A guide to using artificial intelligence in Pharma

Pharma IQ

What is Artificial Intelligence?

“The theory and development of computer systems able to perform tasks normally requiring human intelligence, such as visual perception, speech recognition, decision-making and translation between languages” English Oxford Living Dictionary

Artificial intelligence (AI) is a field of computer sciences that seeks to create intelligent machines, to replace or augment the human intelligence ability.

This form of technology excels at the ability to assess a significant scale of information and spot patterns and trends that would be beyond the ability of a human researcher. In this process, knowledge engineering is key. Artificial intelligence machines can only reach decisions and share logic if they are programmed in the correct way and fed enough relevant data.

Currently, many AI systems are focused on problem solving and pattern recognition, with a majority looking at a very specific goal. There is also a wide range of applications of AI, ranging from those that simply augment a human’s ability during a decision making process to machines that are more autonomous in nature.

“[We’re seeking to] create smarter, more useful technology and help as many people as possible” Google AI



How is AI being used in the life sciences industry?

In recent years, the life sciences industry has started to invest heavily in AI, partnering with a number of specialist companies. One of the main drivers behind this AI adoption is a hope that by using the technology the industry can address the declining drug productivity rates.

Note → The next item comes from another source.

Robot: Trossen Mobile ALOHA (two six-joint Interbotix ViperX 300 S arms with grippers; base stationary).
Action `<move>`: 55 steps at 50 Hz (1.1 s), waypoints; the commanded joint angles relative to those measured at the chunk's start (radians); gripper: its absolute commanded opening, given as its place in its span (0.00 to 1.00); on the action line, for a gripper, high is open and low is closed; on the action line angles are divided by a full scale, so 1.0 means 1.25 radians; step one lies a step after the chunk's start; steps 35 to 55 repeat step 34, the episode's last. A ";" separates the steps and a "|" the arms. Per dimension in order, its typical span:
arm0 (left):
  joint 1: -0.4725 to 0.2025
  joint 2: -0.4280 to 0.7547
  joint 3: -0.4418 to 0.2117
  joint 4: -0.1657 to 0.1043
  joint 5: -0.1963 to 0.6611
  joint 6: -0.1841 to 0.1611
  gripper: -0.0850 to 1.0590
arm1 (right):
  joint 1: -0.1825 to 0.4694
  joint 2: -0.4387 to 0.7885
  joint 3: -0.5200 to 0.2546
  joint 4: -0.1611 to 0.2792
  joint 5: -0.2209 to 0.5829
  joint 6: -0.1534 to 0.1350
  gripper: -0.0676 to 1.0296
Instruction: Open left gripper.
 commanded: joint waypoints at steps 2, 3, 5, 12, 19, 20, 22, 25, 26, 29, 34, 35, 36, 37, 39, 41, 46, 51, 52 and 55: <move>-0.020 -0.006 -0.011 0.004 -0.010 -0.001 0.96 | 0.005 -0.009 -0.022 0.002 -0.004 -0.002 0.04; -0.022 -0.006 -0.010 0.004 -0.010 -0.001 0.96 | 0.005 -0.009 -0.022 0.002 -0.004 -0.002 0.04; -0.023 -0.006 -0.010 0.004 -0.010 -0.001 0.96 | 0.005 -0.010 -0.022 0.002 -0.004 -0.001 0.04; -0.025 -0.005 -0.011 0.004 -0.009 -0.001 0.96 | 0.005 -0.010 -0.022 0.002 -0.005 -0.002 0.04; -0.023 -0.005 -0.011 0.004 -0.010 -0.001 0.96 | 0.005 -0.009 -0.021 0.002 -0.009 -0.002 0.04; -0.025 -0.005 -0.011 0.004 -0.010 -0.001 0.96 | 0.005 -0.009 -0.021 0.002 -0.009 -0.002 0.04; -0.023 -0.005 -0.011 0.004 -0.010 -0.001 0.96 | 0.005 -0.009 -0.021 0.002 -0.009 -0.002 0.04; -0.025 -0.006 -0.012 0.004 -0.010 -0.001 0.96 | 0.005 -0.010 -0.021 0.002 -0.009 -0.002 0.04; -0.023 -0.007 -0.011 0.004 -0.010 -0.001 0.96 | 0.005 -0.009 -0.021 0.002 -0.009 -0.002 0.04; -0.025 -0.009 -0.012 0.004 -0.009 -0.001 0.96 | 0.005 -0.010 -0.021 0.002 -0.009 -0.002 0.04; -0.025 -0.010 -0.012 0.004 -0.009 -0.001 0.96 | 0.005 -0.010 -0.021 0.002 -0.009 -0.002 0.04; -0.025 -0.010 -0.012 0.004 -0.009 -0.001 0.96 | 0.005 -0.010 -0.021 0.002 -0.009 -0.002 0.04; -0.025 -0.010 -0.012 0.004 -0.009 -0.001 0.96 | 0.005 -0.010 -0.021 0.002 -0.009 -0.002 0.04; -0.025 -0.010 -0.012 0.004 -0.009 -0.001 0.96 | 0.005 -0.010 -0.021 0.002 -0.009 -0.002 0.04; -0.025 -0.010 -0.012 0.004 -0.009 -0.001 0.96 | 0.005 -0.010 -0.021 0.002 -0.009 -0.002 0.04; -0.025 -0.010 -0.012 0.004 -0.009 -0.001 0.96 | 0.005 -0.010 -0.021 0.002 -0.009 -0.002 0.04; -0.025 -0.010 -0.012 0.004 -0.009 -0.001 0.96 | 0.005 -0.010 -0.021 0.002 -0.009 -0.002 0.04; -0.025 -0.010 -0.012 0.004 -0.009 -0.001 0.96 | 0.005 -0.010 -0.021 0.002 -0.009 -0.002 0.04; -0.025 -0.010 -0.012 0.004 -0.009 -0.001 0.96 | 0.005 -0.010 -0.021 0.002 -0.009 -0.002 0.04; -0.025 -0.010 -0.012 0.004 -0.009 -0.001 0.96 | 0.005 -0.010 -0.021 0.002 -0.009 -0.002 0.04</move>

The life sciences industry is facing pressure on two fronts. Firstly, the resources needed to develop a new drug are on the rise, yet the success rates and profitability are falling. At the same time, there is more demand for targeted and personalized medicine which requires a much more technical development approach. To meet these challenges, the industry has had to explore new technology.

With many companies storing a substantial amount of research data across many decades, AI may be able to find new patterns and connections in this treasure trove and uncover new potential candidates for drug development. The scope of data is currently beyond human comprehensive, but with the right programming, a machine may be able to bring about the next breakthrough in science.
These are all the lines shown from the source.